The U.S. population is likely to rise by about a third to 309 million in the year 2050, then begin to decline, the Census Bureau said yesterday.

It was the first time the bureau had classified zero population growth as a likely outcome in this country.

The bureau also said 21.7 percent of the population is likely to be over age 65 by 2050, up from 11.4 percent now, while blacks would probably make up 16.8 percent then, as against 11.9 percent now.

The new report said female life expectancy is expected to rise to 83.6 years in 2050 from 78.3 now and male life expectancy to 75.1 years from 70.7.

The U.S. population is now about 232 million and is growing at a rate of about nine-tenths of 1 percent a year.

The bureau said this growth rate is likely gradually to fade and the nation is likely to reach zero population growth by the middle of the next century.

This projection is based partly on projected continued low fertility rates for women. They are expected to average only about 1.9 births each in the next century, so low a rate that the population would decline were it not for immigration and increased life expectancies.

The bureau is assuming, among many other things, that the percentage of women in the labor force will continue to rise.

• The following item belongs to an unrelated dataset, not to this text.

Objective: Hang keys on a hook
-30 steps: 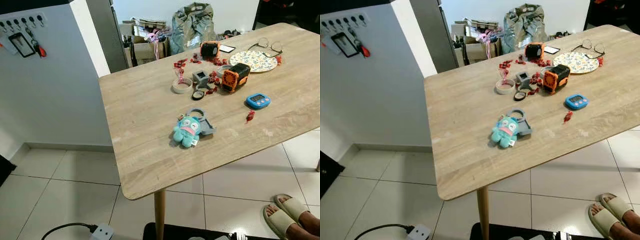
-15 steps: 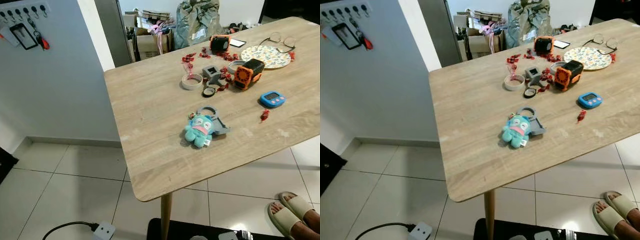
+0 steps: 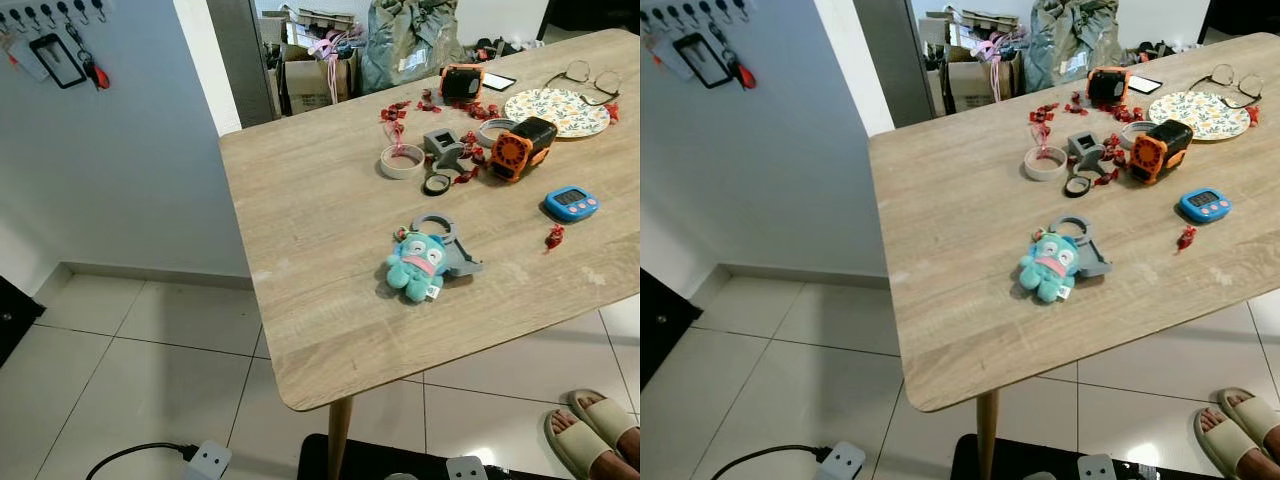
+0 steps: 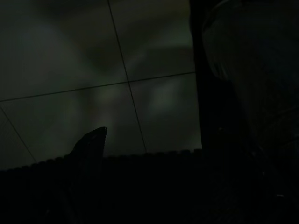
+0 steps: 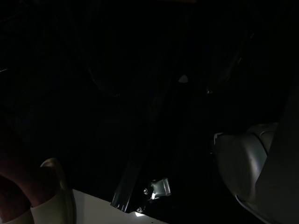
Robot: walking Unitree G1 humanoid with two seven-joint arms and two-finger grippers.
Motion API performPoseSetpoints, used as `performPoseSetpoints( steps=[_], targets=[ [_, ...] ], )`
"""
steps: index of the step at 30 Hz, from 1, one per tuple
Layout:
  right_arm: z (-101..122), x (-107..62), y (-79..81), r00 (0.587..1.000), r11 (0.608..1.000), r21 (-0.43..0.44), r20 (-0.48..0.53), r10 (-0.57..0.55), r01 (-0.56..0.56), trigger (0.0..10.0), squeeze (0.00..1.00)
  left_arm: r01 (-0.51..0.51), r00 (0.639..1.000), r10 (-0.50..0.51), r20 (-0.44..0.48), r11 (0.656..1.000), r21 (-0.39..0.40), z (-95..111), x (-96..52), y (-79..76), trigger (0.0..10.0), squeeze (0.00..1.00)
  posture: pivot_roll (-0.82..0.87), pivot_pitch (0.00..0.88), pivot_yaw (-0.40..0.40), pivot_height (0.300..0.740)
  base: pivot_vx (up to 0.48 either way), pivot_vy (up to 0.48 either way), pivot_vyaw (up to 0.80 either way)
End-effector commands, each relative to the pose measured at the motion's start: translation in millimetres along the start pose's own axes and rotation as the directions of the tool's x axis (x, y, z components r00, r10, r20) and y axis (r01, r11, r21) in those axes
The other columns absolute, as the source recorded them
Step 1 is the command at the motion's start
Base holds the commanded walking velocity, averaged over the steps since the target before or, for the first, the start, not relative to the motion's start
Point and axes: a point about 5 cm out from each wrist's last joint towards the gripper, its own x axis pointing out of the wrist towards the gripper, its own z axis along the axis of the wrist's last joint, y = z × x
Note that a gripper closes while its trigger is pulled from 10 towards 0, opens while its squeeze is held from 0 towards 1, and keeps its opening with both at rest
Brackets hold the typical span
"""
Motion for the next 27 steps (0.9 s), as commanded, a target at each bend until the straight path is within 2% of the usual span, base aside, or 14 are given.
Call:
performPoseSetpoints(
  steps=[1,5,7,8,14,17,21,27],
  targets=[
    [-5.8,-2.1,7.3,0.999,0.999,-0.009,-0.028,0.036,-0.037,10.0,0.0,0.033,0.999,-0.033,-0.024,0.999,-0.014,-7.8,2.2,-11.5,10.0,0.0,-0.17,0.108,0.118,0.74,0.0,0.0,0.0],
    [-5.8,-1.8,8.2,0.997,0.997,-0.02,-0.039,0.069,-0.07,10.0,0.0,0.029,0.999,-0.03,-0.015,0.999,-0.032,-6.9,2.3,-11.8,10.0,0.0,-0.17,0.105,0.115,0.74,0.0,0.0,0.0],
    [-5.5,-1.5,7.8,0.996,0.996,-0.036,-0.043,0.081,-0.083,10.0,0.0,0.021,1.0,-0.021,-0.004,0.998,-0.066,-6.5,2.5,-12.0,10.0,0.0,-0.18,0.115,0.11,0.74,0.0,0.0,0.0],
    [-5.8,-1.3,7.4,0.996,0.995,-0.046,-0.044,0.083,-0.085,10.0,0.0,0.014,1.0,-0.014,0.002,0.996,-0.093,-6.9,2.6,-12.2,10.0,0.0,-0.18,0.129,0.107,0.74,0.0,0.0,0.0],
    [-10.1,-1.8,6.5,0.996,0.994,-0.069,-0.047,0.08,-0.083,10.0,0.0,-0.006,1.0,0.005,-0.007,0.992,-0.125,-12.4,2.6,-13.0,10.0,0.0,-0.18,0.192,0.107,0.74,0.0,0.0,0.0],
    [-18.4,-3.3,6.2,0.996,0.994,-0.079,-0.058,0.068,-0.073,10.0,0.0,-0.038,0.999,0.035,-0.025,0.982,-0.183,-22.8,2.2,-13.9,10.0,0.0,-0.18,0.251,0.106,0.74,0.0,0.0,0.0],
    [-25.4,-4.5,6.4,0.995,0.992,-0.098,-0.071,0.073,-0.08,10.0,0.0,-0.045,0.999,0.038,-0.039,0.976,-0.214,-30.9,1.8,-16.0,10.0,0.0,-0.17,0.307,0.094,0.74,0.0,0.0,0.0],
    [-36.1,-6.7,6.8,0.993,0.99,-0.11,-0.09,0.082,-0.092,10.0,0.0,-0.051,0.998,0.038,-0.054,0.962,-0.269,-42.6,1.1,-20.2,10.0,0.0,-0.17,0.348,0.081,0.74,0.0,0.0,0.0]
  ],
)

In the past the bureau has often been wrong about fertility swings and population trends. It failed to predict both the baby boom after World War II and the baby-bust of the 1970s.

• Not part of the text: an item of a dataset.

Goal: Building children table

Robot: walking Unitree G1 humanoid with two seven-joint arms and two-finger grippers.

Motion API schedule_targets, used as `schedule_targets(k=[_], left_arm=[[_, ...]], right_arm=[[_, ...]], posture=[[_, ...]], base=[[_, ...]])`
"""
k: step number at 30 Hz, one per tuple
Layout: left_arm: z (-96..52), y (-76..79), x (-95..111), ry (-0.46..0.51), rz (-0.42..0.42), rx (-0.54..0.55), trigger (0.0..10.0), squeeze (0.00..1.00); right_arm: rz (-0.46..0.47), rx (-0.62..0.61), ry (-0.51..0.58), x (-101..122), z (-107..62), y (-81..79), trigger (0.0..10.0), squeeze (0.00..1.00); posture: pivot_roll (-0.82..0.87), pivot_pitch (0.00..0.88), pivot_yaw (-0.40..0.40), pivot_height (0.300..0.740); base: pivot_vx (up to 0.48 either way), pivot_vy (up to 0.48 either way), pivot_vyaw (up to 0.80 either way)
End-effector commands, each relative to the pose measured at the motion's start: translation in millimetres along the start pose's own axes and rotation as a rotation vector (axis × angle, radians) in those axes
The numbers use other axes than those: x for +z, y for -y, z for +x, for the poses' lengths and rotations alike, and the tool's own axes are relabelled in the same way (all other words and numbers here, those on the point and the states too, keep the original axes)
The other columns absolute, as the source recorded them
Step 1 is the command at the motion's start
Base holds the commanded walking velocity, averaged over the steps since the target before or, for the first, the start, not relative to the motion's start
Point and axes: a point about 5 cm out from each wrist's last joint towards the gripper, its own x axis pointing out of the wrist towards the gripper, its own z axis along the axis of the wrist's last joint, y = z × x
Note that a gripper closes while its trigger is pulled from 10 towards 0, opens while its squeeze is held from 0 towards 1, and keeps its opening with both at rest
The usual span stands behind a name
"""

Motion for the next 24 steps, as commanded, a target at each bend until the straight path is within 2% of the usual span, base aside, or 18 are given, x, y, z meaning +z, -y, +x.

The assumptions in yesterday's report are part of the bureau's intermediate population projections. There are higher- and lower-growth projections as well, but they are regarded as less likely. The inter-mediate vision of a gradually aging population with a continuing low birth rate assumes immigration will remain constant at about 450,000 persons a year.

The bureau made these other projections:

* The median age of the population will rise from the current 30.3 years to 41.6 years in 2050.

* The ratio of people of working age (ages 18 to 64) to people of retirement age (65 and over) will drop from 5.4 to 1, where it is now, to 2.6 to 1 by 2050.

* People 85 years and older, who now make up 1 percent of the population, will make up 5.2 percent in 2050.

These expected alterations in the age structure have already been noted by social scientists and are expected to have serious consequences for social policy and government programs, as well as for patterns of consumption and the economy generally.

Large increases in the proportion of extremely old people are expected to increase the need for nursing homes, for example, and the general aging of the population will further drain the Social Security and Medicare systems. All this will happen as the proportion of working-age people which can be dunned to support the elderly is declining.

* The number of births per year, now 3.6 million, will rise slightly to 3.9 million in 1988 as the post-World War II baby-boom generation has babies of its own. But then it will start declining until it hits 3.5 million annually in 2050 and never again will it reach the 4 million level attained during the height of the baby boom.

As a result, starting in 2035 the numbers of deaths will exceed the number of births, and only immigration will keep the population growing until 2050.

The bureau said different developments in fertility could radically alter the picture shown by the intermediate scenario. For example, if fertility turned lower and women of child-bearing age had only 1.6 babies each, the population in 2050 would be 257 million. On the other hand, if fertility were 2.3 births per woman, population would be 379 million by mid-century.